[Stored items]
/---
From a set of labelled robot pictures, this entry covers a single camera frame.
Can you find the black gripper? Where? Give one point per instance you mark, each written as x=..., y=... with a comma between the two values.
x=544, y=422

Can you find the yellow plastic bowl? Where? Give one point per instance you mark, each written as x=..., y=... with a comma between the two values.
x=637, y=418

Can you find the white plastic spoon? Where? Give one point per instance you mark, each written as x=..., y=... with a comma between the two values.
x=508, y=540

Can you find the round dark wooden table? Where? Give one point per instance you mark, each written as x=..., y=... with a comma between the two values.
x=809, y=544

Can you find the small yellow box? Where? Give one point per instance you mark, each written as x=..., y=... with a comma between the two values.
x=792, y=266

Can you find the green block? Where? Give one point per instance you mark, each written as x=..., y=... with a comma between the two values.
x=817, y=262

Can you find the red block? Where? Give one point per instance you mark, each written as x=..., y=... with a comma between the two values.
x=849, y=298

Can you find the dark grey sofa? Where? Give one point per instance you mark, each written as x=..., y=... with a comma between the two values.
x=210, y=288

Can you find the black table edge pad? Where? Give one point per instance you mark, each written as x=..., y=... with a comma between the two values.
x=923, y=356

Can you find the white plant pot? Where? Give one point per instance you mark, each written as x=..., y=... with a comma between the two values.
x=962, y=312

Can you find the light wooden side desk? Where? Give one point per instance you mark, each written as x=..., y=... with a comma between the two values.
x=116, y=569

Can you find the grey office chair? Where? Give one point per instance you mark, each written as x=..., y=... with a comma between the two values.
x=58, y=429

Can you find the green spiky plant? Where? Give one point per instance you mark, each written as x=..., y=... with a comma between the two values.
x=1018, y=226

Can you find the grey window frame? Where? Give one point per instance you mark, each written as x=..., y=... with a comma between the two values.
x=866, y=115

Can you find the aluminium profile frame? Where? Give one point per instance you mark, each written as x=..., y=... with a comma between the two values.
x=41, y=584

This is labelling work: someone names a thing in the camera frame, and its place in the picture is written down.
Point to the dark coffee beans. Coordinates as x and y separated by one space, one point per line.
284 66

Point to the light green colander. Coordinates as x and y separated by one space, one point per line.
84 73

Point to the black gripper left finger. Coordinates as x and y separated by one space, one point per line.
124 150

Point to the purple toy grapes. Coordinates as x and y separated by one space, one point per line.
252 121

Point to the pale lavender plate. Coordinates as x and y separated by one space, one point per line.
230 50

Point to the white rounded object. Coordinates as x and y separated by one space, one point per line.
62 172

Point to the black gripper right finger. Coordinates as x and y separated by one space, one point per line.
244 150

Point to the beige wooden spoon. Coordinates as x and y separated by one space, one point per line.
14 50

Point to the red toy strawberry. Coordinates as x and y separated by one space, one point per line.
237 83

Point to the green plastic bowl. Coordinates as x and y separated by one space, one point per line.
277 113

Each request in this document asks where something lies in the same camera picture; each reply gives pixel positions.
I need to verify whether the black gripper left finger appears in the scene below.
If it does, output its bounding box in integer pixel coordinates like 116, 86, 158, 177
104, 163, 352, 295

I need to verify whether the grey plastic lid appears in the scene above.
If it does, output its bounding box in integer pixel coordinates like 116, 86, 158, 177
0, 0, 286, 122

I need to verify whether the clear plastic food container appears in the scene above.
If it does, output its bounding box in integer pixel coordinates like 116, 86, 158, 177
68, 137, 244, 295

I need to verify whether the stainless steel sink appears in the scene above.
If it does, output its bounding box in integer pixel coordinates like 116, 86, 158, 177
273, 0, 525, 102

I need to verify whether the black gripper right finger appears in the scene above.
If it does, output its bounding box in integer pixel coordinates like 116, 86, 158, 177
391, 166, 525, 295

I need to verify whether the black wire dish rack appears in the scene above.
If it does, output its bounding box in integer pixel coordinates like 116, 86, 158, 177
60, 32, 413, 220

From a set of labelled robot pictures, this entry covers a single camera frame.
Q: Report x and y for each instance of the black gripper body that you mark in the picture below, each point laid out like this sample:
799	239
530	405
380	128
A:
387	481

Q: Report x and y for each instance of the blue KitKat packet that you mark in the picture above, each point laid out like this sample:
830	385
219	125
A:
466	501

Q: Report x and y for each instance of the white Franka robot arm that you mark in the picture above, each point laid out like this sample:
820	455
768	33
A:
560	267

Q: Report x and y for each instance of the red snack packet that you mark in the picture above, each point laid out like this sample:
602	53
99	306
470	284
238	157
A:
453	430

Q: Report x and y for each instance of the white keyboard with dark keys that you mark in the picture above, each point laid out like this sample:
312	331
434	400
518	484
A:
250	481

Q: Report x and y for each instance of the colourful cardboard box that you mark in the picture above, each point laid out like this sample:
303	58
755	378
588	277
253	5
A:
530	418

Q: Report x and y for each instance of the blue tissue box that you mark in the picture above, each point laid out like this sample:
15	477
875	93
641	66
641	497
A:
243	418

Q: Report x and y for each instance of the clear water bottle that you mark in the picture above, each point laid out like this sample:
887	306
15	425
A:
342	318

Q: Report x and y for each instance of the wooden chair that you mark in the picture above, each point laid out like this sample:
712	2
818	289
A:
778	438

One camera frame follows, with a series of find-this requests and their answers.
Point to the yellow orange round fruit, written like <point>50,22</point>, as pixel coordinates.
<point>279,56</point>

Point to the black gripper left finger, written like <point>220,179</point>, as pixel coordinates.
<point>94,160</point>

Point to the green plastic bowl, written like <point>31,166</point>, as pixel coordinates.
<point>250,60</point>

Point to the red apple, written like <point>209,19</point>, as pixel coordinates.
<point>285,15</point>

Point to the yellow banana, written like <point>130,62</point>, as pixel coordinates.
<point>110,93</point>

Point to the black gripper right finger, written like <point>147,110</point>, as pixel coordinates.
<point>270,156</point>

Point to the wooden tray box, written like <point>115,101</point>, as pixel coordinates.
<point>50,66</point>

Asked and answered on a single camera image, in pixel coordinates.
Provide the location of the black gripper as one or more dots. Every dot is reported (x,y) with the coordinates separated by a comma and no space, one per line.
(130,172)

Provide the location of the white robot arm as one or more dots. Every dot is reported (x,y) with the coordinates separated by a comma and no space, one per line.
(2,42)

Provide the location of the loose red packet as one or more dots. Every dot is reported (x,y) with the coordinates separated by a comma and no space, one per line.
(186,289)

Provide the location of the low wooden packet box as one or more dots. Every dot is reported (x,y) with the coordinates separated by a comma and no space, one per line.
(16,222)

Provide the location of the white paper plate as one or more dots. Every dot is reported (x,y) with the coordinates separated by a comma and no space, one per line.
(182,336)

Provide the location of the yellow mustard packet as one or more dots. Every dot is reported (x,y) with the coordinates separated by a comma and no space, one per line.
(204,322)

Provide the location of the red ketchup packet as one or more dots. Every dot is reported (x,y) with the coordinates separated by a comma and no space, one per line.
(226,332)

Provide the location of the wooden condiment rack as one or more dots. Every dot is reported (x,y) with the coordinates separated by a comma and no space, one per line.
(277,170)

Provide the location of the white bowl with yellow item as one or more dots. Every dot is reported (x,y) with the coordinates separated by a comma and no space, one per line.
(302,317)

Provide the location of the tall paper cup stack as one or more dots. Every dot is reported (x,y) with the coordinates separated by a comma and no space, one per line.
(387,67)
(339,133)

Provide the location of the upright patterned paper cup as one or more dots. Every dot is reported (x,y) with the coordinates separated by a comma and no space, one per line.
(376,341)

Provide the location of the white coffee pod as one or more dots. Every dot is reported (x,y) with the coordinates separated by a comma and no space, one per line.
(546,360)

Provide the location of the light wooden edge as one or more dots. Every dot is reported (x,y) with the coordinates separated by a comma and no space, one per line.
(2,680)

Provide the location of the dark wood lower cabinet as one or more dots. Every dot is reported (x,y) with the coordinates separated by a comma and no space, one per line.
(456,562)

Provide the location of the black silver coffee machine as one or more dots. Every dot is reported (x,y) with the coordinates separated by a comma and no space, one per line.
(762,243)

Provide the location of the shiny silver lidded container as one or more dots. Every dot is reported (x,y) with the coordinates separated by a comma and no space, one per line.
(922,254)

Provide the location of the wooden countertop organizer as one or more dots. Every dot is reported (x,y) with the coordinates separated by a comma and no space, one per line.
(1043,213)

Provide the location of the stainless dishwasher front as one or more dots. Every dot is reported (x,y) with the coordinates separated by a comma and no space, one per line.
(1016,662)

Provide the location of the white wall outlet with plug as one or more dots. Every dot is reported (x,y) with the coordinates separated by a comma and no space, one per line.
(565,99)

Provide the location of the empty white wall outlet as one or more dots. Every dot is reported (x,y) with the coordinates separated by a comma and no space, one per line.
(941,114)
\---
→ Prompt
The answer must consist of each line from the data that includes the string "need".

→ Task response
I need to verify whether the black gripper left finger appears in the scene below.
I need to verify whether the grey plastic lid appears in the scene above.
I need to verify whether the clear plastic food container appears in the scene above.
I need to verify whether the stainless steel sink appears in the scene above.
I need to verify whether the black gripper right finger appears in the scene above.
I need to verify whether the black wire dish rack appears in the scene above.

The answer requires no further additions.